- _Dataset entries_
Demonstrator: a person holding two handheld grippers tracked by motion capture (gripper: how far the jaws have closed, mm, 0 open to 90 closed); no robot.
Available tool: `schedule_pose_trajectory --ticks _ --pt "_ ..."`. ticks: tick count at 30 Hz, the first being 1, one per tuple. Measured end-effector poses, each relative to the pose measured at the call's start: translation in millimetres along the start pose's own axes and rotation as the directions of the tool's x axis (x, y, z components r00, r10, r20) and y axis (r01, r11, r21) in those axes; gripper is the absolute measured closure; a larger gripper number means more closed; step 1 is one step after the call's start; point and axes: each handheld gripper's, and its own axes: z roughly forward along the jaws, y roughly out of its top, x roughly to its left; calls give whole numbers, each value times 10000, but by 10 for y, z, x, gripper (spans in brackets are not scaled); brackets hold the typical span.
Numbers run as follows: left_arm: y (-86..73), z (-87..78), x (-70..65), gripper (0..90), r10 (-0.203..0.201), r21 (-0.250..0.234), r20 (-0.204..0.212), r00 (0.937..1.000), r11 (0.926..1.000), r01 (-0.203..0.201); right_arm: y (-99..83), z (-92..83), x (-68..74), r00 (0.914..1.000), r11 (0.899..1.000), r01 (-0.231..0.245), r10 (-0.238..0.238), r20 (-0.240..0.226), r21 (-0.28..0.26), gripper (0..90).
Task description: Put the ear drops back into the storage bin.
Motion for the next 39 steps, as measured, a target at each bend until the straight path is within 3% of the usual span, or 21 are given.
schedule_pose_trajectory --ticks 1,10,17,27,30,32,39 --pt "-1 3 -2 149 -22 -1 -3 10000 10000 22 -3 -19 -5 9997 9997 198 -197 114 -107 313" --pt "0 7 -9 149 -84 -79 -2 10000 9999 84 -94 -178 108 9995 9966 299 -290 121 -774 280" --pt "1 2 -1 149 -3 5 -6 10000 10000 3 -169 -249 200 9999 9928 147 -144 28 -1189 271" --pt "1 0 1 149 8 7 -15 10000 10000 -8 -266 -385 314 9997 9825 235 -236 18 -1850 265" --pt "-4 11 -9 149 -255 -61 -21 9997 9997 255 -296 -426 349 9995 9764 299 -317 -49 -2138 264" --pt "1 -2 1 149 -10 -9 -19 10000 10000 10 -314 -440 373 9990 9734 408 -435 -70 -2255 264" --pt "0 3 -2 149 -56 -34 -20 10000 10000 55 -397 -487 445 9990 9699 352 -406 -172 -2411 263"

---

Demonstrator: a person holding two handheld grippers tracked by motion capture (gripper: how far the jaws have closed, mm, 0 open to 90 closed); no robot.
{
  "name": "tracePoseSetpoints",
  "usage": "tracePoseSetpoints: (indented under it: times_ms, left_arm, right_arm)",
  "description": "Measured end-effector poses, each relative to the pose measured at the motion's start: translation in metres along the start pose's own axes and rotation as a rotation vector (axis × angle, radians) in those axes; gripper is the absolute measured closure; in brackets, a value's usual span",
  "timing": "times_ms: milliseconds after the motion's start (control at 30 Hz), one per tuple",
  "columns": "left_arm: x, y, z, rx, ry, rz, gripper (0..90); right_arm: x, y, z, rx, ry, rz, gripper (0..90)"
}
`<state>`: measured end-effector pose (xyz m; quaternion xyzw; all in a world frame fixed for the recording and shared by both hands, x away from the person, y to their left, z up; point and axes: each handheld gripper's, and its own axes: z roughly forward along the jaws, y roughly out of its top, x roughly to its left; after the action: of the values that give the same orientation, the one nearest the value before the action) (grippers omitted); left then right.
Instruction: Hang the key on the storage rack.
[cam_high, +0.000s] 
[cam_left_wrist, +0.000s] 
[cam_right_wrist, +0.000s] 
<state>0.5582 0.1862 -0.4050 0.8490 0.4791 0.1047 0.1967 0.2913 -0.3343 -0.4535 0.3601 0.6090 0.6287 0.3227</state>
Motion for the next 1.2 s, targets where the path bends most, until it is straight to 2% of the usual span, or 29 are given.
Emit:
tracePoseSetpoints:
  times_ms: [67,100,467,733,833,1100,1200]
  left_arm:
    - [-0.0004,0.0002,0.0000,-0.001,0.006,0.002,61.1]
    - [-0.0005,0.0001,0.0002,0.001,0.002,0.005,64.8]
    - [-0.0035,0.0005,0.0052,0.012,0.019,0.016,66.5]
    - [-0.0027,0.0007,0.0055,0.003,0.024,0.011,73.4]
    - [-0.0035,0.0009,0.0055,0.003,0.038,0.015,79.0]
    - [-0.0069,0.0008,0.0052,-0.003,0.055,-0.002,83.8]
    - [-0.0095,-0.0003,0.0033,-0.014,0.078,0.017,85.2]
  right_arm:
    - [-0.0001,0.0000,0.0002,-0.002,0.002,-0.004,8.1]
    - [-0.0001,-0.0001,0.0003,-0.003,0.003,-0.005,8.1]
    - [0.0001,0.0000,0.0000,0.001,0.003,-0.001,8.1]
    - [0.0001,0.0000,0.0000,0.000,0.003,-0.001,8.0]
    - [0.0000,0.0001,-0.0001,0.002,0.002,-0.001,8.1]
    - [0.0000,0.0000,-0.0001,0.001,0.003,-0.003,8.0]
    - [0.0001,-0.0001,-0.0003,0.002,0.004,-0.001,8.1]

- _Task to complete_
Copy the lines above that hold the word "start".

- _Answer to this problem_
Available tool: `schedule_pose_trajectory --ticks _ --pt "_ ..."`. ticks: tick count at 30 Hz, the first being 1, one per tuple. Measured end-effector poses, each relative to the pose measured at the call's start: translation in millimetres along the start pose's own axes and rotation as the directions of the tool's x axis (x, y, z components r00, r10, r20) and y axis (r01, r11, r21) in those axes; gripper is the absolute measured closure; a larger gripper number means more closed; step 1 is one step after the call's start; point and axes: each handheld gripper's, and its own axes: z roughly forward along the jaws, y roughly out of its top, x roughly to its left; calls give whole numbers, each value times 10000, but by 10 for y, z, x, gripper (spans in brackets are not scaled); brackets hold the typical span.
  "description": "Measured end-effector poses, each relative to the pose measured at the motion's start: translation in metres along the start pose's own axes and rotation as a rotation vector (axis × angle, radians) in those axes; gripper is the absolute measured closure; in brackets, a value's usual span",
  "timing": "times_ms: milliseconds after the motion's start (control at 30 Hz), one per tuple",

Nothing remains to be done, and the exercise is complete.